Food is defined as a substance that provides energy and nourishment, promotes growth, and sustains life.  If a substance, such as refined sugar or other refined carbohydrates, is void of any nutrients and fiber, it does not nourish the body, contribute to or promote growth, or sustain life.  Thus, it should NOT be classified as a food, but rather a drug or pollutant. 

 

MEDIA

On 8 June 2012, Australia’s Sixty Minutes TV segment called Sweet Poison revealed the addictive kick that sugar gives the brain.

Dr. Eric Stice, at the University of Oregon, and Allison Langdon discovered that this sweet poison, known as sugar, is as addictive as the hardest of illicit drugs.

 

ALLISON LANGDON: As I sip Coca-Cola from a specially wired tube, Dr. Stice and his team measure changes in my brain activity.  Thats really sweet.  Incredibly, my pleasure receptors respond in much the same way as if Id taken illicit drugs.

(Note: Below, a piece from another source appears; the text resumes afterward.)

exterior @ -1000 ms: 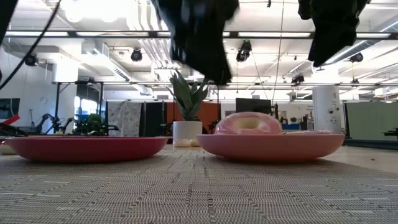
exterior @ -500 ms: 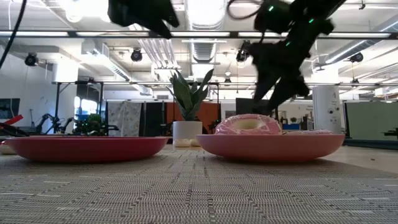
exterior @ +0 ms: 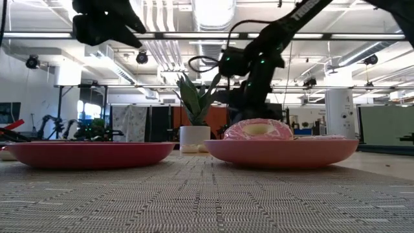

ERIC: What this illustrates nicely is that it activates the same reward circuitry that is activated when people do drugs of abuse, cocaine, or marijuana, or something like that.

ALLISON LANGDON: So sugar has the same effect on my brain as cocaine and other illegal drugs?

ERIC: Yep.

ALLISON LANGDON: And Dr. Stice has found sugar can be just as addictive.  Once in the vicious cycle of eating too much of it, our brains become programmed to crave more and more.

ERIC: The more you consume sugar, the less rewards you get from sugar, and the more you escalate your sugar intake.

ALLISON LANGDON: Does it sit comfortably with you saying sugar is worse than cocaine?

ERIC: In terms of morbidity and mortality, sugar kills way more people than any psychoactive drug.

ALLISON LANGDON: But for some, kicking the sugar habit can be as hard as conquering a serious drug addiction.